Basically data can be fed via all local interconnects at the border of the mesh. Normally algorithms are mapped into the array requiring the input- and/or output- data not at the border of the mesh. Therefore a hierarchical global routing network is provided, which routes data from outside to rDPUs of the array and back. Within an application specific solution data may be fed into the array via the local connections at the border of the array but for the use in reconfigurable computing data is only routed via the global databus. Local connections are used to pass intermediate results between rDPUs. To avoid that the global bus is getting a bottleneck a novel hierarchical global routing network is introduced, which allows also multiple data transfers in parallel.

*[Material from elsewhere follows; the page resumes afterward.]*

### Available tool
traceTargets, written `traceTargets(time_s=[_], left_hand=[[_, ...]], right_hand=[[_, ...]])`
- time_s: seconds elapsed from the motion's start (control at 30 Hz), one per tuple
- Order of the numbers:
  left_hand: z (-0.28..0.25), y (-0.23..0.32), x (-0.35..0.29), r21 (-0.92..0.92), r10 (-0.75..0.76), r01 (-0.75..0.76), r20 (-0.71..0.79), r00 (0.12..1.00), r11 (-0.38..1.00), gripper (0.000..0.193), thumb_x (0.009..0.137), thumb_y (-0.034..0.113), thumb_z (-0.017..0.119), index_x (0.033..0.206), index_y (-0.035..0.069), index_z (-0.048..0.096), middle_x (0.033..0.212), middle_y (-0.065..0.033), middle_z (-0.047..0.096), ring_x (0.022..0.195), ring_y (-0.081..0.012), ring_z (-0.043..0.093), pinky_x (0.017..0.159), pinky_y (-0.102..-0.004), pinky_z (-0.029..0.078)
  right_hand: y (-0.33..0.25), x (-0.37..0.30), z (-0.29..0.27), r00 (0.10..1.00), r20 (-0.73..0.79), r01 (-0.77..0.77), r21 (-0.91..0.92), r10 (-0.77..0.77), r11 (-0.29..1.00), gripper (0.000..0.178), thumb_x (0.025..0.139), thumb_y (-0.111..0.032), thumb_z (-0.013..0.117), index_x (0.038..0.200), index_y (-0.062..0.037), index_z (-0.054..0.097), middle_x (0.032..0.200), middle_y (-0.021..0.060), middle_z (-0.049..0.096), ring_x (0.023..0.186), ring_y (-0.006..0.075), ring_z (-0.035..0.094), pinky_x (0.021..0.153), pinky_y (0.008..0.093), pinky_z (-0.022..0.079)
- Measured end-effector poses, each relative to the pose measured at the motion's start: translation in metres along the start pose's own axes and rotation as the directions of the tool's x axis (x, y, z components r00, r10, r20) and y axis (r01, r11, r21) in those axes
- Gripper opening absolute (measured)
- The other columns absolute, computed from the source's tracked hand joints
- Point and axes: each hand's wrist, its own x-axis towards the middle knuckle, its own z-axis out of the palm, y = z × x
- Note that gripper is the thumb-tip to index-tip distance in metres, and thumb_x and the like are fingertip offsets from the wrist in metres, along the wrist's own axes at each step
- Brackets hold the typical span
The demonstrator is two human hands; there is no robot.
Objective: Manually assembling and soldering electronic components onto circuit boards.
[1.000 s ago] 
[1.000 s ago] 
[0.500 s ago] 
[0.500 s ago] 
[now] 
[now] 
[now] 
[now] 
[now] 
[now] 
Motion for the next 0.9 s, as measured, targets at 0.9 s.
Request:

Figure 2 shows the structure of the global bus network. The inner global busses connected to the rDPUs are developed once to save valuable design space. As illustrated, they are further connected to a switch, which can either isolate inner busses or connect them to any other bus. If inner busses are isolated, rDPUs connected to this bus can communicate independently from the remaining array. This is also the case if two inner busses are connected to each other. Furthermore there are two parallel busses to the outside of the KressArray-III chip, which can be connected to each inner bus. This enables parallel data transfers from outside the array, where more hierarchy levels and more parallel busses are possible. As a result of the global routing network structure pictured in Figure 2 a maximum of three independent global data transfers are possible inside one KressArray-III chip. Furthermore two data transfers on the global bus from outside can be performed concurrently. In addition to the hierarchical global routing network and the configuration lines the KressArray-III has local routing capabilities between nearest neighbors. These "nearest neighbor connections" have the advantage, that they don't require any chip area. The rDPU is designed for wiring the local interconnections by abutment. The KressArray-III has two 32-bit duplex connections for each direction of the NEWS network ( Figure 3 a). This connections are reconfigurable, i.e. the direction of the connection has to be programmed ( Figure 3 c,d). To extend local routing capabilities even more the rDPU can serve as routing element ( Figure 3 f) also during performing an arithmetic operation ( Figure 3 e). Local routing saves a lot of global bus cycles and is independent from global bus routing. Figure 3 b,c shows all local interconnect configurations. As stated before, the local connections over chip-boundaries are serialized in order to reduce the number of chip-pins.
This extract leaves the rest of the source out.